Once again, many of the risk factors and safeguards associated with ACO-like arrangements can be gleaned from OIG advisory opinions. In Advisory Opinion 08-21, for example, the OIG concluded that notwithstanding the fact that the arrangement at issue implicated the Services Reduction CMP, it also incorporated “several features that, in combination, provide sufficient safeguards so that we would not seek sanctions against the [r]equestors.”

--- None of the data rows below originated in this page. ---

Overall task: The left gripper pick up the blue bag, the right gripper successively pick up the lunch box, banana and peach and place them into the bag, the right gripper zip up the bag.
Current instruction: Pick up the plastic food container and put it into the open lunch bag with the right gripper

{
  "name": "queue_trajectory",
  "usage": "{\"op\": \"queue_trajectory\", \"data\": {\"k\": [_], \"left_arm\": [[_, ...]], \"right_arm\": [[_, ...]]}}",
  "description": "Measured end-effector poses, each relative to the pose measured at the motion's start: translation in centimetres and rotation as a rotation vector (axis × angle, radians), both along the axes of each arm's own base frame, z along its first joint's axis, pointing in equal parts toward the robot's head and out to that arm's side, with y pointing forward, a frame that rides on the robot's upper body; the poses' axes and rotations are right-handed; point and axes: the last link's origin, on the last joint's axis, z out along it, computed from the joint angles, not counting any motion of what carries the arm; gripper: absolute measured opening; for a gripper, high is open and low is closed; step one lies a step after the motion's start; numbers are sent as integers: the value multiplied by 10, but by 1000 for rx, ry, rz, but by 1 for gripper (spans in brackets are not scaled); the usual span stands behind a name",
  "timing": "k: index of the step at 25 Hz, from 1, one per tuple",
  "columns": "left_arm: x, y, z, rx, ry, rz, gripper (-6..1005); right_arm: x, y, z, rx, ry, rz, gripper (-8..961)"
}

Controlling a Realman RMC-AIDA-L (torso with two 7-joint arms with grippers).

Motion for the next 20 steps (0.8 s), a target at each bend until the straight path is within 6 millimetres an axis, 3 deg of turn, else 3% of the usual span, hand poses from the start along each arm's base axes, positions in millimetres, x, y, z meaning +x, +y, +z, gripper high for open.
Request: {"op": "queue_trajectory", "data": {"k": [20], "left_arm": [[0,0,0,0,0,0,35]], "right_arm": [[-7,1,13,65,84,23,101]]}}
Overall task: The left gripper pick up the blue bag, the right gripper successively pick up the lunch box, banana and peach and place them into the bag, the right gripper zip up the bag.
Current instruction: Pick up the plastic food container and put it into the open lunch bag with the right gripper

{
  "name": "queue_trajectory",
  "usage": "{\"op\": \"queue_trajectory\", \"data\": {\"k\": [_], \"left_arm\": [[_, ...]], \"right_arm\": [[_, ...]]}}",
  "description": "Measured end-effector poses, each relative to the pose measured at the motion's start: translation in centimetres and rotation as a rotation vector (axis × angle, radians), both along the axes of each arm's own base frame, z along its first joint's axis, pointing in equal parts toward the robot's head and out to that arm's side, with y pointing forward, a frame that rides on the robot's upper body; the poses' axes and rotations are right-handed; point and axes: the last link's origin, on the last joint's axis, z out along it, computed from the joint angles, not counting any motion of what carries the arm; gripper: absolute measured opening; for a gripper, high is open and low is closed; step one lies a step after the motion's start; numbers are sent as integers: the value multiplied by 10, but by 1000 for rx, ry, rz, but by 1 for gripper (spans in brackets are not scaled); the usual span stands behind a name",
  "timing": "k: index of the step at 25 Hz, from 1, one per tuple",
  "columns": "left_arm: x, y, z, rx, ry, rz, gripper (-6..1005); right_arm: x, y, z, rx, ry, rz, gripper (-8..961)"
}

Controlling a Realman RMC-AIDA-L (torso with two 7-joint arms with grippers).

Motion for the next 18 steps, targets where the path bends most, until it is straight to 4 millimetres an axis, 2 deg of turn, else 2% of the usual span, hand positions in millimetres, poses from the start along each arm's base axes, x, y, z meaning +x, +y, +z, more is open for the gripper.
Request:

First, the “specific cost saving actions and resulting savings were clearly and separately identified.” This “transparency” allows for “public scrutiny and individual physician accountability for any adverse effects” of the arrangement, “including any difference in treatment among patients based on non-clinical indicators.” The “transparency of the incentives for specific actions and specific procedures also facilitates accountability through the medical- legal professional liability system.”

Second, there is “credible medical support for the position that implementation of the recommendations did not adversely affect patient care.”

Third, the amounts to be paid under the arrangement “have been calculated based on all procedures performed, regardless of the patients’ insurance coverage, subject to the cap on payment for federal health care program procedures.” In addition, the “procedures to which the [a]rrangement applied were not disproportionately performed on federal health care program beneficiaries.” Further, “the cost savings have been calculated on the [h]ospital’s actual out-of-pocket acquisition costs, not an accounting convention.”

Fourth, the arrangement “protected against inappropriate reductions in services by utilizing objective historical and clinical measures to establish baseline thresholds beyond which no savings accrued to the [g]roups.” The requestors “have certified that these baseline measures were reasonably related to the [h] ospital’s or comparable hospitals’ practices and patient populations.” In addition, these safeguards were “action-specific and not simply based on isolated patient outcome data unrelated to the specific changes in cardiac catheterization practices.”

Fifth, the “product standardization portion of the [a]rrangement further protected against inappropriate reductions in services by ensuring that individual physicians still had available the same selection of devices and supplies after

implementation of the [a]rrangement as before.” The arrangement “was designed to produce savings through inherent clinical and fiscal value and not from restricting the availability of devices and supplies.”

Sixth, the hospital and groups “provided written disclosures of their involvement in the [a]rrangement to patients whose care might have been affected by the [a]rrangement” and “provided patients an opportunity to review the cost savings recommendations prior to admission to the [h]ospital (or, where pre-admission consent was impracticable, prior to consenting to the procedure).” While “we do not believe that, standing alone, such disclosures offer sufficient protection from program or patient abuse, effective and meaningful disclosure offers some protection against possible abuses of patient trust.”

Seventh, the “financial incentives under the [a]rrangement were reasonably limited in duration and amount.”

Eighth, because “each of the [g]roups distributes profits to its members on a per capita basis, any incentive for an individual physician to generate disproportionate cost savings was mitigated.”

In sum, the OIG noted, the arrangement is “markedly different from ‘gainsharing’ plans that purport to pay physicians a percentage of generalized cost savings not tied to specific, identifiable cost-lowering activities.” Rather, the arrangement “set out the specific actions to be taken and tied the remuneration to the actual, verifiable cost savings attributable to those actions.” This transparency, in turn, “allowed an assessment of the likely effect of the [a]rrangement on quality of care and ensures that the identified actions are the cause of any savings.” In short, “[g]iven the limited duration and scope of the [a]rrangement, the safeguards provided sufficient protections against patient and program abuse.” “Other arrangements,” however, “including those that are

longer in duration or more expansive in scope than the [a]rrangement, are likely to require additional or different safeguards.”